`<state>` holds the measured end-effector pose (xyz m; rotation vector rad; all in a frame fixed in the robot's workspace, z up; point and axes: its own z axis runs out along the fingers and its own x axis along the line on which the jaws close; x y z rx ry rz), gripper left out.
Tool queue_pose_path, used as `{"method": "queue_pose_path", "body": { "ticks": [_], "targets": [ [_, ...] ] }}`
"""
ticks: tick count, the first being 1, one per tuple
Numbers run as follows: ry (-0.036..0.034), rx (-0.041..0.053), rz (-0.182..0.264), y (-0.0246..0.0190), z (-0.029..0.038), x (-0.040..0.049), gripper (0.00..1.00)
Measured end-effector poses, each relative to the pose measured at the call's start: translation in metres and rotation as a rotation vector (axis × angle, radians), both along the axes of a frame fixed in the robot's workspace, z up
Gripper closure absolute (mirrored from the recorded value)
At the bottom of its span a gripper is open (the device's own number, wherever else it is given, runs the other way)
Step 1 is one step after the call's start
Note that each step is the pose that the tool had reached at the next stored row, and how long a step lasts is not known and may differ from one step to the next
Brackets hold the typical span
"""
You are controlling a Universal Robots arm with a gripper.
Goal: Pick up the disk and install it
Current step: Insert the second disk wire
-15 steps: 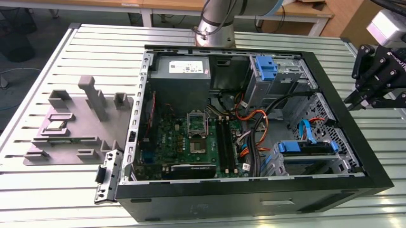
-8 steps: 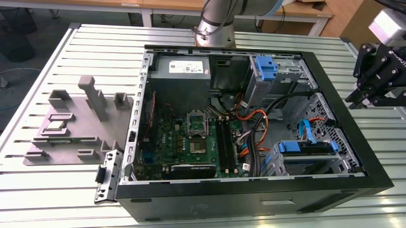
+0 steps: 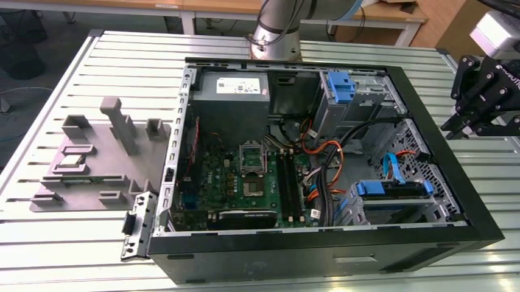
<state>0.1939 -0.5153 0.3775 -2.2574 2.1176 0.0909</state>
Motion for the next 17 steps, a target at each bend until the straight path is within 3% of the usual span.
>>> {"method": "queue_pose_path", "body": {
  "ticks": [17],
  "targets": [
    [0.0000,-0.0001,0.000,0.0000,-0.0003,-0.0087,0.77]
  ]
}}
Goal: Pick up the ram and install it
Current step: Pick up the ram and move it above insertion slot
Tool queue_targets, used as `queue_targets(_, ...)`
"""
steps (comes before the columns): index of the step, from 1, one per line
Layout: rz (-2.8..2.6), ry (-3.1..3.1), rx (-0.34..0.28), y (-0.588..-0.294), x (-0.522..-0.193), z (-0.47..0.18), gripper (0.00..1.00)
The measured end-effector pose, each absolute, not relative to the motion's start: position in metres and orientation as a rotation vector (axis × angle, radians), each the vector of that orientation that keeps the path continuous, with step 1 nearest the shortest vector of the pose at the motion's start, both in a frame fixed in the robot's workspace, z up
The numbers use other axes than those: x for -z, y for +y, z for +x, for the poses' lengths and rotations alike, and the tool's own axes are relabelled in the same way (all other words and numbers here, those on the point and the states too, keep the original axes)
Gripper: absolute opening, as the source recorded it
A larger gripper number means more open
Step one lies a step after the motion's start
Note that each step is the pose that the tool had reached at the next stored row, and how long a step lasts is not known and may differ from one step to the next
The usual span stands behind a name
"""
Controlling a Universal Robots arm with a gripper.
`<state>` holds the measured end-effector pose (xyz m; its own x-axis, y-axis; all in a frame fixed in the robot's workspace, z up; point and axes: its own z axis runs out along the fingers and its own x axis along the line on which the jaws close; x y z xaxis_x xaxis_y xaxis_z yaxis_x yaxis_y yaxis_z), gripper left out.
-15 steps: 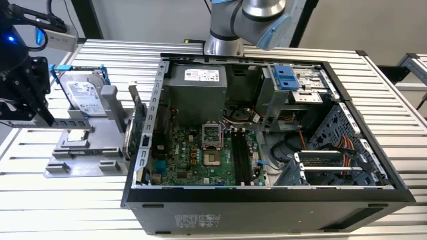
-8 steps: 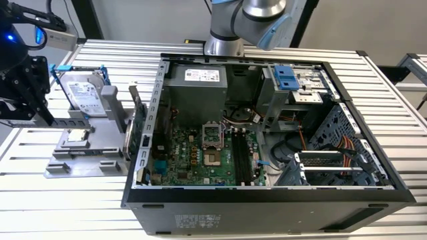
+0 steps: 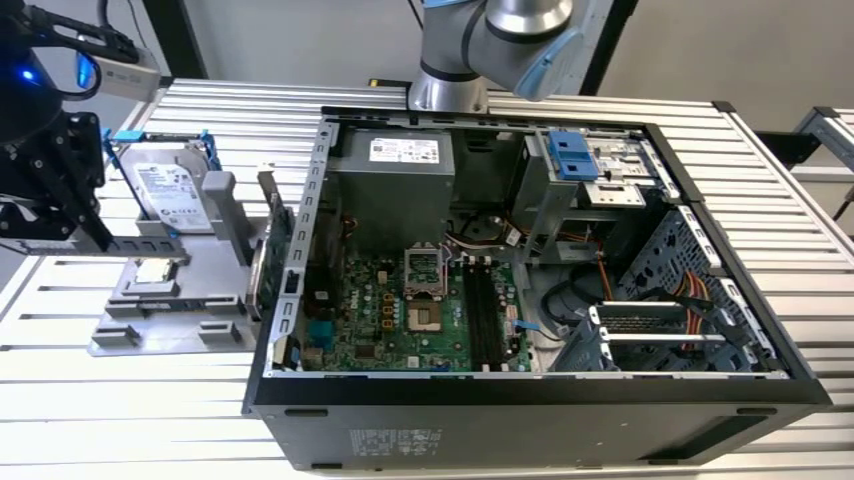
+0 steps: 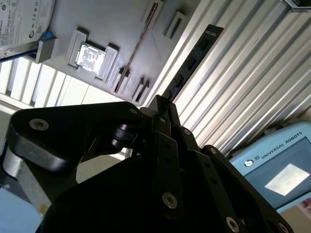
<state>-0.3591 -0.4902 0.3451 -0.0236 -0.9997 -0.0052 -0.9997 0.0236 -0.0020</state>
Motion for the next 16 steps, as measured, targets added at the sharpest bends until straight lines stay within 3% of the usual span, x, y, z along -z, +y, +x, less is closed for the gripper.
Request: queue_targets(16, -2.191, 2.244, -0.003, -0.4902, -0.3451, -0.3532, 0.0)
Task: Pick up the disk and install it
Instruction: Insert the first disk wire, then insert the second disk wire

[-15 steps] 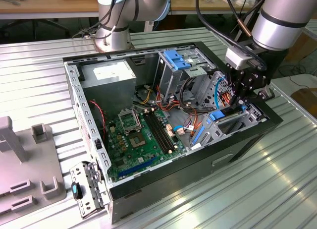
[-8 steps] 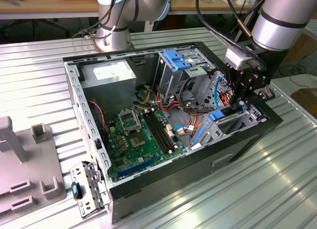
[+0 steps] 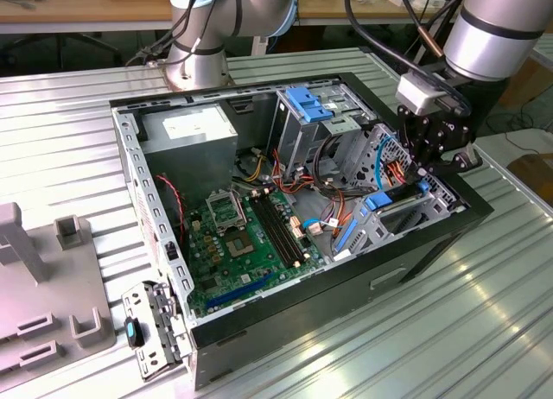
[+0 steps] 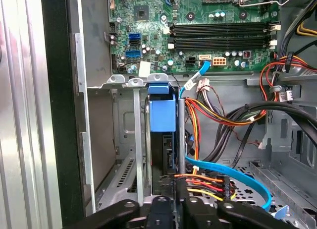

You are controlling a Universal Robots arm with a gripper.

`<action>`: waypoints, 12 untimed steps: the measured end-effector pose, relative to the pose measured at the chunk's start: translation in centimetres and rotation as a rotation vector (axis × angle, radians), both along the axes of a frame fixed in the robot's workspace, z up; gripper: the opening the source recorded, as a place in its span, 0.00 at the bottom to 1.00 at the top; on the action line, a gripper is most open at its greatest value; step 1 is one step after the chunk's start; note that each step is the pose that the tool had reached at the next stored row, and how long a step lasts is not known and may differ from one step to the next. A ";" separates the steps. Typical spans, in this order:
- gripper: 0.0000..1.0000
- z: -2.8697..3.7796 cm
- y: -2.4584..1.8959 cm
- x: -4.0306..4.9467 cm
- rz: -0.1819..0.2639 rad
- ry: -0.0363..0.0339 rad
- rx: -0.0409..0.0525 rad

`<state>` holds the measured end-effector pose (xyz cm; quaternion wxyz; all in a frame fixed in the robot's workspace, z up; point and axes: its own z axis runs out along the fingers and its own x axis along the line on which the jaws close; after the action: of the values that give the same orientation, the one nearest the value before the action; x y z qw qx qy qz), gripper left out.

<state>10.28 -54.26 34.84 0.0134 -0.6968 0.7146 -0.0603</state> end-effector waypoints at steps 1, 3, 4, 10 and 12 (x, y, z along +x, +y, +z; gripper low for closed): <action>0.11 0.01 0.00 0.00 0.000 0.0000 0.0000; 0.11 0.02 0.00 0.00 0.000 0.0000 -0.0001; 0.11 0.02 0.00 0.00 0.000 0.0000 -0.0001; 0.11 0.09 0.00 0.00 0.000 0.0000 -0.0001; 0.11 0.10 0.00 0.00 0.000 0.0000 -0.0001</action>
<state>10.27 -54.26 34.94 0.0133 -0.6968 0.7146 -0.0604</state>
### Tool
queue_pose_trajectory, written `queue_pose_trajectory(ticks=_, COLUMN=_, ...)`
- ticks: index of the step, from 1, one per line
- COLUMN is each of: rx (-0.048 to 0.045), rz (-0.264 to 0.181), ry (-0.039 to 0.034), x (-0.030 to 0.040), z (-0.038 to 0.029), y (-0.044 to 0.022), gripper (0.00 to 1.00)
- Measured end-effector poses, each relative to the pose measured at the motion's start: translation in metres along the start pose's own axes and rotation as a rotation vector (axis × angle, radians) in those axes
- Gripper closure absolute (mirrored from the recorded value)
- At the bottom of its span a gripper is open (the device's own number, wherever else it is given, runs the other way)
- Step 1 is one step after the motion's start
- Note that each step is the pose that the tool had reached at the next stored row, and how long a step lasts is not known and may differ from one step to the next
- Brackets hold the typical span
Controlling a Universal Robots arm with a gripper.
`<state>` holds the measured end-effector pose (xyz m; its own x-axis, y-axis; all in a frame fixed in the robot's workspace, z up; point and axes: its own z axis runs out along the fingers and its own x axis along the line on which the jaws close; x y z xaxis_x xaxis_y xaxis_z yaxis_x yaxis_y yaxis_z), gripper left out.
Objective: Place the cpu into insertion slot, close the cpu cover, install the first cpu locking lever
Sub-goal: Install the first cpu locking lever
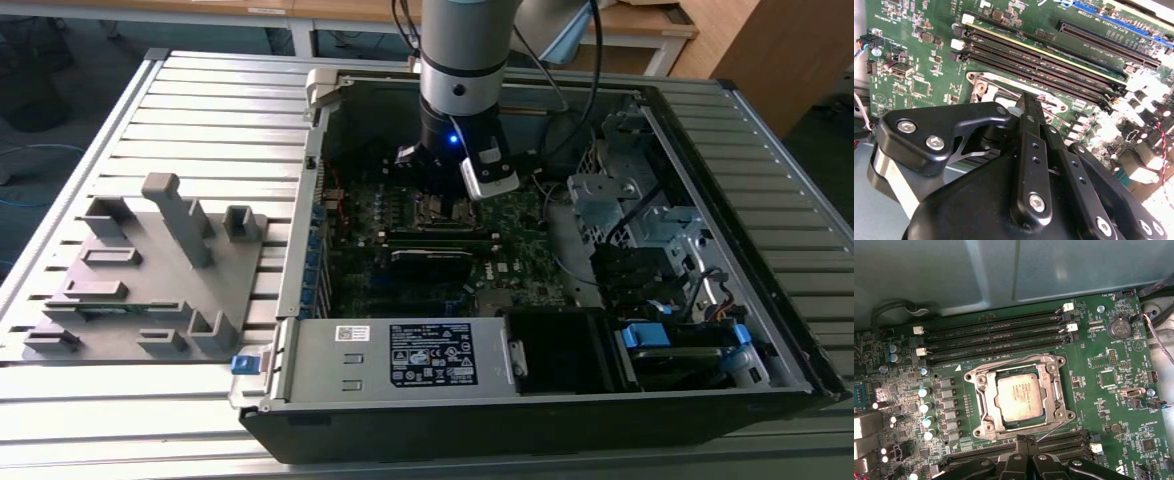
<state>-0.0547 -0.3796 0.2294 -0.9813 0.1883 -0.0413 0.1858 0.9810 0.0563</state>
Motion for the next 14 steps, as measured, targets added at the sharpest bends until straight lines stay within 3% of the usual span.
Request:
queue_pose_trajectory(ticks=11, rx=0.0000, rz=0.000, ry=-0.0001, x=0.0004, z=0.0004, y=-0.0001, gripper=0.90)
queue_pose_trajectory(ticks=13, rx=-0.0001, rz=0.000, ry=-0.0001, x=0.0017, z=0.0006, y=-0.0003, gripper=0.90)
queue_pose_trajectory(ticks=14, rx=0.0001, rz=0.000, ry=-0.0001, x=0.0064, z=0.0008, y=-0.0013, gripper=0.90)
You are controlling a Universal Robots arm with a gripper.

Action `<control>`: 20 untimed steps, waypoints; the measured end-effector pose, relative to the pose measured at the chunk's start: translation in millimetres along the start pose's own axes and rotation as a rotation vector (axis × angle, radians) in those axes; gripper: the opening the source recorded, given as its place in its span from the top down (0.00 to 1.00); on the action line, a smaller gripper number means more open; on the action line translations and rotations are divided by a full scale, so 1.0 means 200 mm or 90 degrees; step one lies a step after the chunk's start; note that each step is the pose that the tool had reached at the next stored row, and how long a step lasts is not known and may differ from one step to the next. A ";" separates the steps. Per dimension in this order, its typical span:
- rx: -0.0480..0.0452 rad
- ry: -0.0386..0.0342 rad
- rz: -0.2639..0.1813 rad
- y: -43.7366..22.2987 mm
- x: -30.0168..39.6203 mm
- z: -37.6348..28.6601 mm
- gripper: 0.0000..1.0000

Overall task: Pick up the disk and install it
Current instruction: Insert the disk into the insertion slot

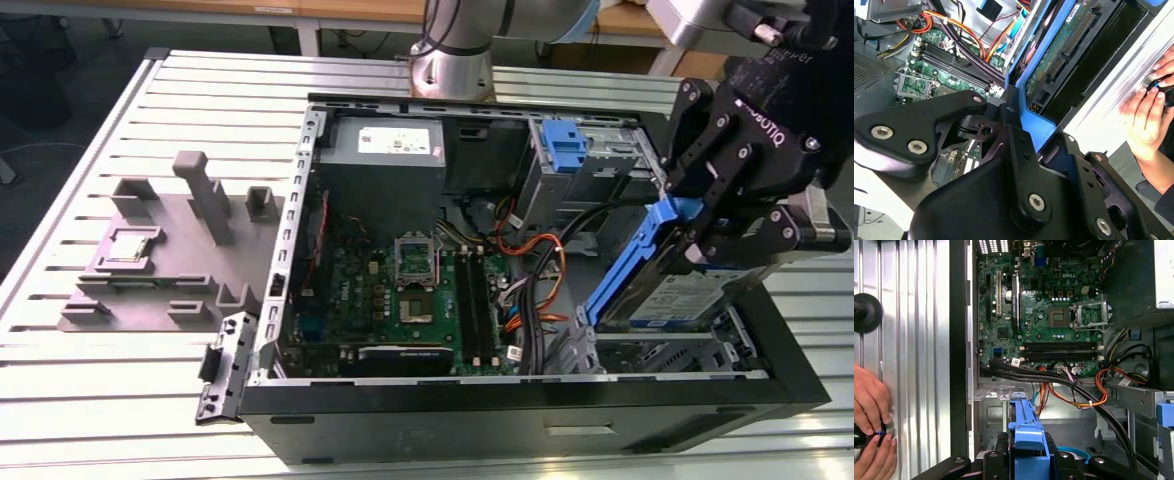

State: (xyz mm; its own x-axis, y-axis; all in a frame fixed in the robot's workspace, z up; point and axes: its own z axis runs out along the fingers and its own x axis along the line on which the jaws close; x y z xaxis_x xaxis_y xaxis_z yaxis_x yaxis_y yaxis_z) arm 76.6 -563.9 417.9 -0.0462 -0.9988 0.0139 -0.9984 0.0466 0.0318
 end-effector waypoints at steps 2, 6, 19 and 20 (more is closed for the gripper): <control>0.0000 0.0001 0.000 0.000 0.001 0.009 0.63; 0.0000 0.0000 0.000 -0.001 0.002 0.027 0.63; 0.0000 0.0001 0.000 -0.004 0.012 0.108 0.63; 0.0000 0.0000 0.000 -0.004 0.012 0.113 0.63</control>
State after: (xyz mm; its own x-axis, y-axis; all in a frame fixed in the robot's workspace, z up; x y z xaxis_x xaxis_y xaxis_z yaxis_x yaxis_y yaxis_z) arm 76.6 -566.7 395.4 -0.0462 -0.9988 0.0140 -0.9984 0.0466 0.0318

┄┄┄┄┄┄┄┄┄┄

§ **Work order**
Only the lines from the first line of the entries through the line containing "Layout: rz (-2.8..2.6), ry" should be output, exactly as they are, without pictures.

§ **Problem solution**
`<state>` holds the measured end-effector pose (xyz m; rotation vector rad; all in a frame fixed in the robot's workspace, z up; point and axes: its own z axis runs out along the fingers and its own x axis along the line on which the jaws close; x y z rx ry rz), gripper left out.
Tool queue_pose_path, used as `{"method": "queue_pose_path", "body": { "ticks": [_], "targets": [ [_, ...] ] }}`
"""
ticks: tick count, the first being 1, one per tuple
Numbers run as follows: ry (-0.036..0.034), rx (-0.041..0.053), rz (-0.182..0.264), y (-0.0246..0.0190), z (-0.029..0.038), x (-0.040..0.049), gripper (0.00..1.00)
Measured end-effector poses, each relative to the pose measured at the call's start: translation in metres and rotation as a rotation vector (axis × angle, radians), both along the axes of a frame fixed in the robot's workspace, z up
Gripper closure absolute (mirrored from the recorded value)
At the bottom of its span a gripper is open (the device's own number, wherever else it is given, runs the other way)
Step 1 is one step after the call's start
Note that each step is the pose that the tool had reached at the next stored row, and how long a step lasts is not known and may differ from one step to the next
Brackets hold the typical span
"""
You are controlling a Universal Robots arm with a gripper.
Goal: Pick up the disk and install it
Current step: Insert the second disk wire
-15 steps: 
-8 steps: 
+0 steps: 
<state>0.1939 -0.5153 0.3775 -2.2574 2.1176 0.0909</state>
Motion for the next 17 steps, a target at each bend until the straight path is within 3% of the usual span.
>>> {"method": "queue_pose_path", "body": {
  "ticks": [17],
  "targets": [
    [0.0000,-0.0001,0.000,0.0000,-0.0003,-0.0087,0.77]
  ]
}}
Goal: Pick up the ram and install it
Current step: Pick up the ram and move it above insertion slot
Tool queue_targets, used as `queue_targets(_, ...)`
"""
steps (comes before the columns): index of the step, from 1, one per line
Layout: rz (-2.8..2.6), ry (-3.1..3.1), rx (-0.34..0.28), y (-0.588..-0.294), x (-0.522..-0.193), z (-0.47..0.18), gripper (0.00..1.00)

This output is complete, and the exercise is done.